猴王哥脸上浮现出可疑的红晕:“我确实从来没碰到过这些糟心事……参加集训后突飞猛进不是应该的吗?要是没作用,我才不来浪费时间。”
“我只是觉得你和你的朋友都需要好好休息一下。”沈泽宇循循善诱道,“那时候真的对不起,我太沉浸在扮演中了,没考虑到你们的感受。昨晚睡得好吗?”
猴王哥沉默了,昨夜他跟队友彻夜难眠,煎熬得像是待在油锅上,但面对敌人,他怎能将丢脸的事情说出口。
更尴尬的是,他虽没睡着,但也没听见外面的动静,不知道沈泽宇又跟「日蚀」起冲突了。
躲在后面的一人带着哭腔小声说:“是啊,我快要坚持不住了,好想回家……”
“出发之前我还以为这像小时候参加的那种拓展训练,随便到个鸟不拉屎的地方被教官虐几天就结束了,没想到每天提心吊胆,怕的不是被体罚,而是丢命。”
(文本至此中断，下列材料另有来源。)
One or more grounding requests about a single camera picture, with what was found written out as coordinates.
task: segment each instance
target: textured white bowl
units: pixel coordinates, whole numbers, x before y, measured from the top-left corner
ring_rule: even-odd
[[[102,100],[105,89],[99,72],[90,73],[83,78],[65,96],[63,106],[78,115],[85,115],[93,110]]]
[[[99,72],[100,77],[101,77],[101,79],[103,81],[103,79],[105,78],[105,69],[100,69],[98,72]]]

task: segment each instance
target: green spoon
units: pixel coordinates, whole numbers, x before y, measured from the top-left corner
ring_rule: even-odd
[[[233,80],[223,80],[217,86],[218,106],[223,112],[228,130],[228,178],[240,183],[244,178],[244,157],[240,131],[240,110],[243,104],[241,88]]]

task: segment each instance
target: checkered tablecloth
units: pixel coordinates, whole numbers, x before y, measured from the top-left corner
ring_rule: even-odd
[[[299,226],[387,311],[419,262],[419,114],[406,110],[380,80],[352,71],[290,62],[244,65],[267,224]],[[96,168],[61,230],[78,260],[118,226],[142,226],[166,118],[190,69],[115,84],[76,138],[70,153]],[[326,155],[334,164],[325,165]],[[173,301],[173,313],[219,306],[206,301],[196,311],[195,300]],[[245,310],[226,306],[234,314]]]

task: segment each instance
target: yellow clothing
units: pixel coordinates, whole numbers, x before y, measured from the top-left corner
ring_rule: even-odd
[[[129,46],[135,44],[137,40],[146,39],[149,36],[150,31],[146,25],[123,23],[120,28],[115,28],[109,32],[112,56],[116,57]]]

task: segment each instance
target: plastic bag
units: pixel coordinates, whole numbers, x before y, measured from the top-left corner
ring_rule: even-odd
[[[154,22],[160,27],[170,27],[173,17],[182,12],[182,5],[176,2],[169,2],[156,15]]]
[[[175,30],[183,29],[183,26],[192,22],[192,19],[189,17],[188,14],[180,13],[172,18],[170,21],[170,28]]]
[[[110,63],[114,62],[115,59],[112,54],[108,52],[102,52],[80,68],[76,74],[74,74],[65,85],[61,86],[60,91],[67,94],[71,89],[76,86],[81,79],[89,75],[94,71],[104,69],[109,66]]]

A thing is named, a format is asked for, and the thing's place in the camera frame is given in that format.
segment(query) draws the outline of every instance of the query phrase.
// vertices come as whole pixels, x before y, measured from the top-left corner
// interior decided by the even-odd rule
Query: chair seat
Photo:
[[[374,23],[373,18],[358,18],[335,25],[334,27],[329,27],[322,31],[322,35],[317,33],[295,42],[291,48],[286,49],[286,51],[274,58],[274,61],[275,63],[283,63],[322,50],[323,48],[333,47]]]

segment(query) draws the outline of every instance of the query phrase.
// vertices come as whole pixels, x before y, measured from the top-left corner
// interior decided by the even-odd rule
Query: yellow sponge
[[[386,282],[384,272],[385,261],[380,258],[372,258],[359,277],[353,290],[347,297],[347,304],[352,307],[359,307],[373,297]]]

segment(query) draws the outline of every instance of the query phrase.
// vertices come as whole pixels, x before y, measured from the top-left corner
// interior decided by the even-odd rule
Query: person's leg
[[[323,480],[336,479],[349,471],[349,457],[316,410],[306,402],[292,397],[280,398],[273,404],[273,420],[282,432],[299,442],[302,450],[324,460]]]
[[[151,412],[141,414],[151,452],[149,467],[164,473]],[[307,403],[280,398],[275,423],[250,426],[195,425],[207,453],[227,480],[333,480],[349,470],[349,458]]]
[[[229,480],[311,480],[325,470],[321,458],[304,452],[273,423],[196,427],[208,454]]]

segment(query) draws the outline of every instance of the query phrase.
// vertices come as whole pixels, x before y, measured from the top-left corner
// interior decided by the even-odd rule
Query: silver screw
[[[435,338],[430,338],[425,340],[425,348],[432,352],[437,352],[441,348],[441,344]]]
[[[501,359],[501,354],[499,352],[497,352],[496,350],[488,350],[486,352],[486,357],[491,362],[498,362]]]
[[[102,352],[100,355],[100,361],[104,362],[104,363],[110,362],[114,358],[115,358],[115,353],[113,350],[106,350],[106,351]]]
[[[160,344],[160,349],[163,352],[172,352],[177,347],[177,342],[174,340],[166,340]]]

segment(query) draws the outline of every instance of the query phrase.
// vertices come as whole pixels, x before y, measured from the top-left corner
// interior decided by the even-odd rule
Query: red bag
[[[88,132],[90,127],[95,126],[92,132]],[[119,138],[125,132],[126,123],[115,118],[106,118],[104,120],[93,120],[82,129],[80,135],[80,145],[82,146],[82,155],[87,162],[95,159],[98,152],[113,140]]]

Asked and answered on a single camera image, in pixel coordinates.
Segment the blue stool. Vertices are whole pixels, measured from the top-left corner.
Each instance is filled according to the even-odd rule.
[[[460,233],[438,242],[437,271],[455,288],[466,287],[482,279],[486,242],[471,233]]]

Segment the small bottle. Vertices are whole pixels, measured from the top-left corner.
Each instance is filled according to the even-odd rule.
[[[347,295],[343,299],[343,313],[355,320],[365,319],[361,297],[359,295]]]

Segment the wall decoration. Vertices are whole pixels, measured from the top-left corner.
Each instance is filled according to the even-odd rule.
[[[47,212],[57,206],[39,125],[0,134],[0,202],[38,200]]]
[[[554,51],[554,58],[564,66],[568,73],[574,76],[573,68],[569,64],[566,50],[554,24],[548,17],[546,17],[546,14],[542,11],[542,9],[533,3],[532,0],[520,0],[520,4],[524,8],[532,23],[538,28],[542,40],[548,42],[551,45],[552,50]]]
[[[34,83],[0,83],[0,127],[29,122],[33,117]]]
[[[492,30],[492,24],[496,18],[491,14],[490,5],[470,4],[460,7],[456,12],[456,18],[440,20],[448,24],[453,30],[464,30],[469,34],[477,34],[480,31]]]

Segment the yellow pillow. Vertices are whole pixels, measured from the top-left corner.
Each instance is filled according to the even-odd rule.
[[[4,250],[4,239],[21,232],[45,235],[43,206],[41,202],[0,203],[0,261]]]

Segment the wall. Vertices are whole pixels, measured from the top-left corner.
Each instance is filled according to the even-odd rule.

“我们都不是超越者,也没接受过专业的战斗训练,这让人怎么活?”
他们在后怕,如果昨夜遭到袭击的不是沈泽宇而是自己,绝无见到今日太阳的可能性。
失去了领袖,这群人就好像被迫离巢的幼鸟,只能在残忍的丛林中等死。
“别说了!”猴王哥愤怒地喊道,眼中闪着泪花,“难道我就不想回去吗?”
因为身后同伴全在哀嚎哭泣,他一时气势大减,深陷孤立无援的迷茫中,手臂微微颤抖,连唯一的武器都握不稳。